I know it is late for posting but it can help some ppl I did a function like fseekbyline one day ...

function GoToLine($handle,$line)
{
  fseek($handle,0);  // seek to 0
  $i = 0;
  $bufcarac = 0;                    

  for($i = 1;$i<$line;$i++)
  {
    $ligne = fgets($handle);
    $bufcarac += strlen($ligne);  // in the end bufcarac will contains all caracters until the line
  }  

  fseek($handle,$bufcarac);
}

there is no error system, if you wanna go to the line <1 or 203 but the file is empty ... you will get nothing good.

same if you wanna go out of eot


rewind($handle);

for ($i=0; $i < $desired_line; $i++) {
    fgetcsv($handle, 1000, ",");
}

This is working for me while I need to rewind to a specific line multiple times in my script.

I am not sure if this eats up memory or speed, but it does the trick.

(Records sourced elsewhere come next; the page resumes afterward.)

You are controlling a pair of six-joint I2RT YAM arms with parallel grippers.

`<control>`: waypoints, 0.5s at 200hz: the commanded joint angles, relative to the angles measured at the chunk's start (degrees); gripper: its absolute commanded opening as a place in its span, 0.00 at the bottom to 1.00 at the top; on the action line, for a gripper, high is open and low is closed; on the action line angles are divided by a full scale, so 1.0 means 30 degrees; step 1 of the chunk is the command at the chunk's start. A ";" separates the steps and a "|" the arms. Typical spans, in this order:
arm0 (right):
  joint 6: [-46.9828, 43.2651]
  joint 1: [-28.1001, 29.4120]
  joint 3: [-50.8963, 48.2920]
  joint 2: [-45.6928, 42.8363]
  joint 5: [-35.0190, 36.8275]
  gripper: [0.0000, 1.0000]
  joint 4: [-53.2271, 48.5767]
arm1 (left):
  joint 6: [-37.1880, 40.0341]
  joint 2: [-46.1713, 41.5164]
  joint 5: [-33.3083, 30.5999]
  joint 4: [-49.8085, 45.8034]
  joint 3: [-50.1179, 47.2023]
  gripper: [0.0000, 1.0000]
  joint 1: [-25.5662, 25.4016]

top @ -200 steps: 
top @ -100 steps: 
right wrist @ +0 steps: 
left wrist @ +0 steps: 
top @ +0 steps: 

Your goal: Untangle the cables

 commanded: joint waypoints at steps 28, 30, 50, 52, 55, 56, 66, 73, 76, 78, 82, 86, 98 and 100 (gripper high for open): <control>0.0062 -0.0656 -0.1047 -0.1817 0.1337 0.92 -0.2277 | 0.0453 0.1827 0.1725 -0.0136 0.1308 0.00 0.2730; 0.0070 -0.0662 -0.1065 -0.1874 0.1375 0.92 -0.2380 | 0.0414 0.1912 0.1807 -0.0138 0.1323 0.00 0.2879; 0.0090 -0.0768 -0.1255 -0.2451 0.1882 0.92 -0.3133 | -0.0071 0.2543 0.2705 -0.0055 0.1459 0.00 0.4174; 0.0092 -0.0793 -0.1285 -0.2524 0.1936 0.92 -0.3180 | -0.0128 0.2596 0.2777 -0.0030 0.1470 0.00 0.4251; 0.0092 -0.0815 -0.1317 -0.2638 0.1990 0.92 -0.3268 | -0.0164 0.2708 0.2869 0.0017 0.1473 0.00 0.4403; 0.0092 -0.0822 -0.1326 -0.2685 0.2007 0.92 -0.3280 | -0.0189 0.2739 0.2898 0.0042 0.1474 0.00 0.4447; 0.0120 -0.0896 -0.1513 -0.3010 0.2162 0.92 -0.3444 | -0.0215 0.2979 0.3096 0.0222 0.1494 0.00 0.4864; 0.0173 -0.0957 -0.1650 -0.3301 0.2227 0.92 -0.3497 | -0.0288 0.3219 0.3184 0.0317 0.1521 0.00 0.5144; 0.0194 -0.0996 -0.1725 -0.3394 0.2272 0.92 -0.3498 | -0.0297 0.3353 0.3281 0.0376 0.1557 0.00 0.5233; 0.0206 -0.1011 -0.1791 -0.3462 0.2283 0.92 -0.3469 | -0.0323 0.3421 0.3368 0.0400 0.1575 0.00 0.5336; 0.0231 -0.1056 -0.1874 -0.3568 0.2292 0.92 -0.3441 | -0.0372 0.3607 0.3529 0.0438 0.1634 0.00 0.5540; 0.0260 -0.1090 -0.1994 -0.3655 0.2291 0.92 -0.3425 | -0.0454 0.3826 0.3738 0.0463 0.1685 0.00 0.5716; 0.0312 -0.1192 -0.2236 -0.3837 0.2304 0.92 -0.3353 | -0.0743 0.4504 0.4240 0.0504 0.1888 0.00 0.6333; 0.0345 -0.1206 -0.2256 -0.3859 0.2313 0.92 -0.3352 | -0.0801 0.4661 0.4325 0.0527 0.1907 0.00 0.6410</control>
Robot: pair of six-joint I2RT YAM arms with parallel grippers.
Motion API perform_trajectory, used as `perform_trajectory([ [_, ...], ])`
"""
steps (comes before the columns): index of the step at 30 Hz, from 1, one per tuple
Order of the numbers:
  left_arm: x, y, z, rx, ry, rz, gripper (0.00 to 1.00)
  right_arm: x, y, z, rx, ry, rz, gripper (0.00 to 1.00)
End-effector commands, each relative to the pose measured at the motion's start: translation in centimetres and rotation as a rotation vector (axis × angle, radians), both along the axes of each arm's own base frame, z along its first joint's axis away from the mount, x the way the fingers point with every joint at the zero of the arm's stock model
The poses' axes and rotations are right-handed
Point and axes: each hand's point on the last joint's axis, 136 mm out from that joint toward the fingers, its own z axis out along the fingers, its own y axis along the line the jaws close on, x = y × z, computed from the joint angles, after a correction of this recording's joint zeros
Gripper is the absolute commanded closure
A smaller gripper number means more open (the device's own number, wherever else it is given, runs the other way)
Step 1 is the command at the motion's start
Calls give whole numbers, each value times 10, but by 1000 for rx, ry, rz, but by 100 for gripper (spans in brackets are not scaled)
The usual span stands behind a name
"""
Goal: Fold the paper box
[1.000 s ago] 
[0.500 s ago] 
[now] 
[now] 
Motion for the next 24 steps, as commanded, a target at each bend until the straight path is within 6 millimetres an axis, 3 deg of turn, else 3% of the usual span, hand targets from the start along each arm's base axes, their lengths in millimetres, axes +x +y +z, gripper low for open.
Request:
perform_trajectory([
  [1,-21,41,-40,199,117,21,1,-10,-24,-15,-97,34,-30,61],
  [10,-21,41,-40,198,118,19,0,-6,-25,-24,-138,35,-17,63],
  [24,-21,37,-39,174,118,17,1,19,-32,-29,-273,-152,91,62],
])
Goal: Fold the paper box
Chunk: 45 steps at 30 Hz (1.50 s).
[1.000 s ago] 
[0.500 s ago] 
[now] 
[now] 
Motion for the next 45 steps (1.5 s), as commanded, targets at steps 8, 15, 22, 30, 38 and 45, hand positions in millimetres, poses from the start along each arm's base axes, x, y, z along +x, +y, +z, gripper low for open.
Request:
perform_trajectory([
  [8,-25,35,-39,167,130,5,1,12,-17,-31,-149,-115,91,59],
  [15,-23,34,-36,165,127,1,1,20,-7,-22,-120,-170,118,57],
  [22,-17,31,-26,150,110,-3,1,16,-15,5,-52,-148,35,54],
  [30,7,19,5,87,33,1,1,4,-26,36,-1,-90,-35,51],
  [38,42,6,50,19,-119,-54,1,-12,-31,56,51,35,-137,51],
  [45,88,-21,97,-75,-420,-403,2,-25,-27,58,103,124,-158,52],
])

If I understand correctly, you want to seek to the specific line at some point after you have found an error. If that is the case, you probably store or print the line-number of the bad line somewhere, depending on what you mean by "notify".

Unless you really mean that you cannot use fseek()*, what you can do is to also store/print the position in the file where the bad line starts. Then you can fseek().

* How, in that case, would fseekbyline() be usable if it existed?